DIRECTIONS FOR THIS TASK: Please reproduce all entries word for word, leaving every image behind.

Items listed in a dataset
━━━

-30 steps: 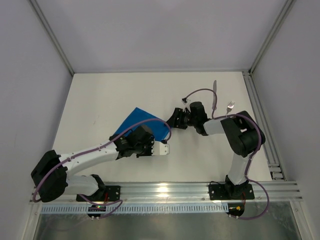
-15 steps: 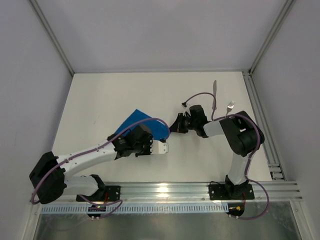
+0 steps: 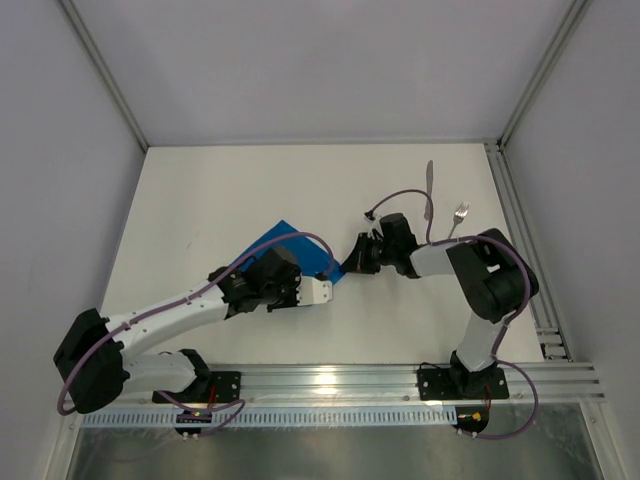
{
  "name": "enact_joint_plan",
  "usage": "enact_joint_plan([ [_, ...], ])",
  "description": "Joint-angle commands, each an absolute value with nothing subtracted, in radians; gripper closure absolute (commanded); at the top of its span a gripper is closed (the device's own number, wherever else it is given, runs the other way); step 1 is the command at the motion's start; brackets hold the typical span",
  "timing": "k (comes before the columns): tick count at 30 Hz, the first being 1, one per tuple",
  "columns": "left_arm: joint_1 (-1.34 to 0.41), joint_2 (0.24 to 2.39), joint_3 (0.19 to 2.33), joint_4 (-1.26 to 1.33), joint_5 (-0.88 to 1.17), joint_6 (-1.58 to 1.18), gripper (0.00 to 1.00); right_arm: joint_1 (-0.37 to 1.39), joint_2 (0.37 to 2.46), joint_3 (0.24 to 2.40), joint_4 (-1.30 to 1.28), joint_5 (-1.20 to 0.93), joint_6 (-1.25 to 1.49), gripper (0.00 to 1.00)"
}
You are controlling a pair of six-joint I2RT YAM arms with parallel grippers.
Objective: Fold the napkin into a case and place the utensils inside
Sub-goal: Pick up the upper triangle-folded napkin from the center of the board.
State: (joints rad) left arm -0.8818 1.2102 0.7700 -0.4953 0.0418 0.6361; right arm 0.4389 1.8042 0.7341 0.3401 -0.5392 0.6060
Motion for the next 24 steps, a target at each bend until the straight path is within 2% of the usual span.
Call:
enact_joint_plan([
  [1,-0.874,1.177,0.804,-0.526,0.025,0.627,1.00,0.445,1.744,0.730,0.275,-0.526,0.606,0.96],
  [10,-0.859,1.164,0.934,-0.639,0.015,0.601,1.00,0.440,1.626,0.828,0.112,-0.509,0.588,0.96],
  [24,-0.859,1.178,1.201,-0.799,0.190,0.512,1.00,0.371,1.571,1.129,-0.248,-0.472,0.434,0.96],
])
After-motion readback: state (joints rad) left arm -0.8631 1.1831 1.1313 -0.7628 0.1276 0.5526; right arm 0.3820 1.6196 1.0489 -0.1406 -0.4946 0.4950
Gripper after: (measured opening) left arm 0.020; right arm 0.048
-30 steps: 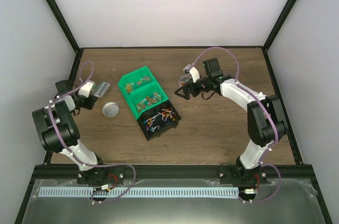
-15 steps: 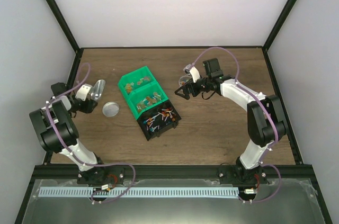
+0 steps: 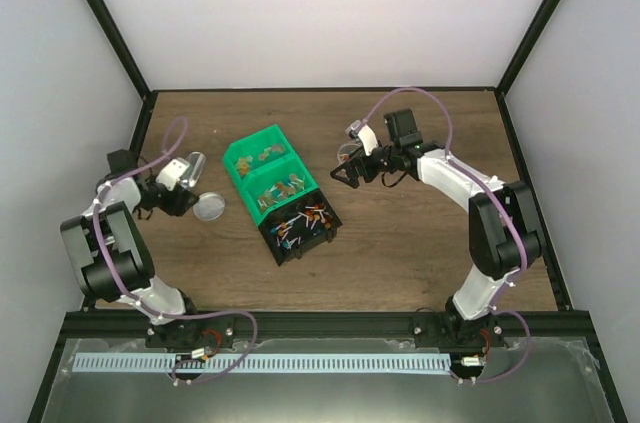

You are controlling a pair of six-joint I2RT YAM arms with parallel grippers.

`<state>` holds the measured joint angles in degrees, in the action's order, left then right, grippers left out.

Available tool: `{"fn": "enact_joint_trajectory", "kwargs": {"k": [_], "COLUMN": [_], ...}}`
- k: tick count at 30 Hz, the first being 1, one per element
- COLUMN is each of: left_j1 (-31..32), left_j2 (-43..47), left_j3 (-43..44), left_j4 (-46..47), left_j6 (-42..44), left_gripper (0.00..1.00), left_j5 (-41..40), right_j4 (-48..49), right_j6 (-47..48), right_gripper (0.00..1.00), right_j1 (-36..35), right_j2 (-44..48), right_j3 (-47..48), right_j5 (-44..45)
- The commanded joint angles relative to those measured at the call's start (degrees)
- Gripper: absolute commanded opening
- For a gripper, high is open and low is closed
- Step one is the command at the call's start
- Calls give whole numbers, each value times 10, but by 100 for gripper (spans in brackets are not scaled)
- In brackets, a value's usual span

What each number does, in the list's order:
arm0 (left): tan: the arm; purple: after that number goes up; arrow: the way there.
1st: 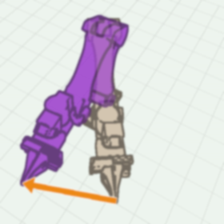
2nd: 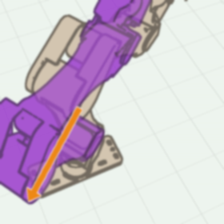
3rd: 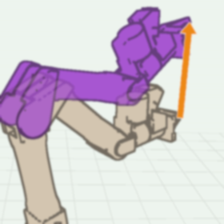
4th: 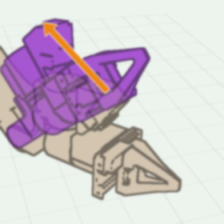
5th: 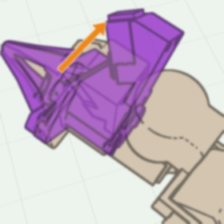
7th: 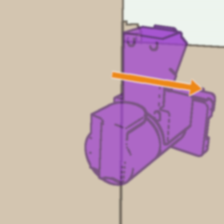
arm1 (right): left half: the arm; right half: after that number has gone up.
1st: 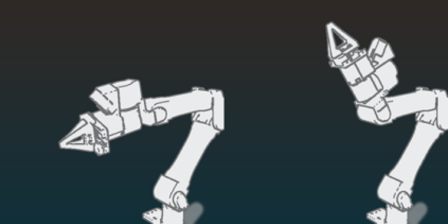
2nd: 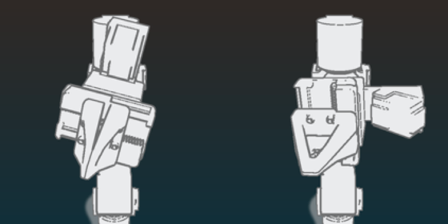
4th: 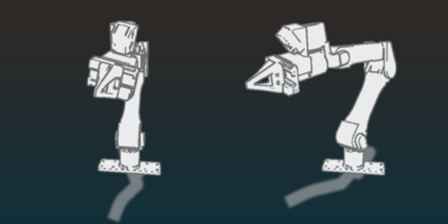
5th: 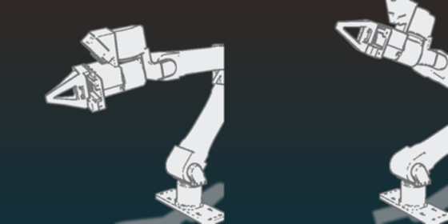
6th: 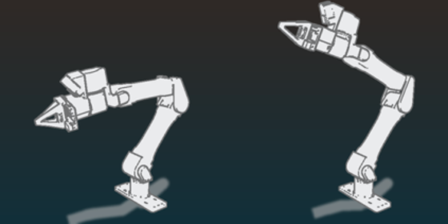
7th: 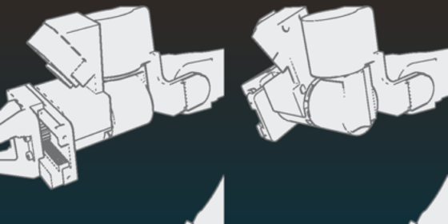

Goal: Pack the candies

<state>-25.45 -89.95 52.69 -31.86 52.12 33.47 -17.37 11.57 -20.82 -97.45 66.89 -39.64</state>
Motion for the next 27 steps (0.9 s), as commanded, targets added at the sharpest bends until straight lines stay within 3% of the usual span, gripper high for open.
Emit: {"fn": "enact_joint_trajectory", "kwargs": {"k": [1,8,18,27], "left_j1": [49,120,152,162], "left_j2": [12,12,-2,-2], "left_j3": [-17,-43,-64,-77], "left_j4": [-64,-39,-23,1], "left_j6": [77,77,84,60], "left_gripper": [63,58,51,33], "left_j5": [14,-54,-116,-135], "right_j4": [0,-37,-97,-301], "right_j6": [23,42,138,342], "right_gripper": [100,99,97,96], "right_j1": [-5,-5,-5,-9], "right_j2": [23,21,64,121], "right_j3": [14,20,-41,-62], "right_j5": [-9,-35,-64,-87]}}
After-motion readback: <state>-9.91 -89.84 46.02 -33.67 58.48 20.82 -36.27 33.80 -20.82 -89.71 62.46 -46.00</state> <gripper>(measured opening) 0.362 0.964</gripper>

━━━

RESPONSE:
-30 steps: 
-15 steps: 
+0 steps: 
{
  "name": "enact_joint_plan",
  "usage": "enact_joint_plan([ [_, ...], ])",
  "description": "Joint-angle commands, each an absolute value with nothing subtracted, in radians; gripper closure absolute (commanded); at the top of its span a gripper is closed (the device's own number, wherever else it is given, runs the other way); step 1 is the command at the motion's start; brackets hold the typical span",
  "timing": "k (comes before the columns): tick count at 30 Hz, the first being 1, one per tuple",
  "columns": "left_arm: joint_1 (-1.34 to 0.41), joint_2 (0.24 to 2.39), joint_3 (0.19 to 2.33), joint_4 (-1.26 to 1.33), joint_5 (-0.88 to 1.17), joint_6 (-1.58 to 1.18), gripper (0.00 to 1.00); right_arm: joint_1 (-0.37 to 1.39), joint_2 (0.37 to 2.46), joint_3 (0.24 to 2.40), joint_4 (-1.30 to 1.28), joint_5 (-1.20 to 0.93), joint_6 (-1.25 to 1.49), gripper (0.00 to 1.00)"
}
You are controlling a pair of six-joint I2RT YAM arms with parallel grippers.
Objective: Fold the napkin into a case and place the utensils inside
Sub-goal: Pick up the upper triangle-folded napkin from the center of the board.
State: (joints rad) left arm -0.8818 1.2102 0.7700 -0.4953 0.0418 0.6361; right arm 0.4389 1.8042 0.7341 0.3401 -0.5392 0.6060
Motion for the next 24 steps, a target at each bend until the straight path is within 2% of the usual span.
Call:
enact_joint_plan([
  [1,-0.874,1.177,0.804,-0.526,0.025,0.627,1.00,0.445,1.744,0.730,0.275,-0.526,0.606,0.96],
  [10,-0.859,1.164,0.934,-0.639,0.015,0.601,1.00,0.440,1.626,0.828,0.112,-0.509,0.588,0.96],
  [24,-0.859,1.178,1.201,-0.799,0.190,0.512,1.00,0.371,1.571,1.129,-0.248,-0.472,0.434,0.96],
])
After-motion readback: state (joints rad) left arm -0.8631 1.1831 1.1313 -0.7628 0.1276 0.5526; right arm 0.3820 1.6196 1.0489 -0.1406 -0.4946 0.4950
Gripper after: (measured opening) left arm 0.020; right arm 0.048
-30 steps: 
-15 steps: 
+0 steps: 

You are controlling a pair of six-joint I2RT YAM arms with parallel grippers.

`<state>` holds the measured joint angles in degrees, in the action's order, left then right, grippers left out.

Available tool: `{"fn": "enact_joint_trajectory", "kwargs": {"k": [_], "COLUMN": [_], ...}}`
- k: tick count at 30 Hz, the first being 1, one per element
- COLUMN is each of: left_j1 (-31..32), left_j2 (-43..47), left_j3 (-43..44), left_j4 (-46..47), left_j6 (-42..44), left_gripper (0.00..1.00), left_j5 (-41..40), right_j4 (-48..49), right_j6 (-47..48), right_gripper (0.00..1.00), right_j1 (-36..35), right_j2 (-44..48), right_j3 (-47..48), right_j5 (-44..45)
- The commanded joint angles relative to those measured at the call's start (degrees)
- Gripper: absolute commanded opening
- For a gripper, high is open and low is closed
- Step one is the command at the call's start
- Calls give whole numbers, each value times 10, but by 100 for gripper (spans in brackets are not scaled)
- In brackets, a value's usual span

What each number does, in the list's order:
arm0 (left): tan: the arm; purple: after that number goes up; arrow: the way there.
1st: 
2nd: 
3rd: 
4th: 
5th: 
7th: 
arm1 (right): left half: the arm; right half: after that number has gone up.
1st: 
2nd: 
4th: 
5th: 
6th: 
7th: 

Goal: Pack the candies

<state>-25.45 -89.95 52.69 -31.86 52.12 33.47 -17.37 11.57 -20.82 -97.45 66.89 -39.64</state>
Motion for the next 27 steps (0.9 s), as commanded, targets added at the sharpest bends until straight lines stay within 3% of the usual span, gripper high for open.
Emit: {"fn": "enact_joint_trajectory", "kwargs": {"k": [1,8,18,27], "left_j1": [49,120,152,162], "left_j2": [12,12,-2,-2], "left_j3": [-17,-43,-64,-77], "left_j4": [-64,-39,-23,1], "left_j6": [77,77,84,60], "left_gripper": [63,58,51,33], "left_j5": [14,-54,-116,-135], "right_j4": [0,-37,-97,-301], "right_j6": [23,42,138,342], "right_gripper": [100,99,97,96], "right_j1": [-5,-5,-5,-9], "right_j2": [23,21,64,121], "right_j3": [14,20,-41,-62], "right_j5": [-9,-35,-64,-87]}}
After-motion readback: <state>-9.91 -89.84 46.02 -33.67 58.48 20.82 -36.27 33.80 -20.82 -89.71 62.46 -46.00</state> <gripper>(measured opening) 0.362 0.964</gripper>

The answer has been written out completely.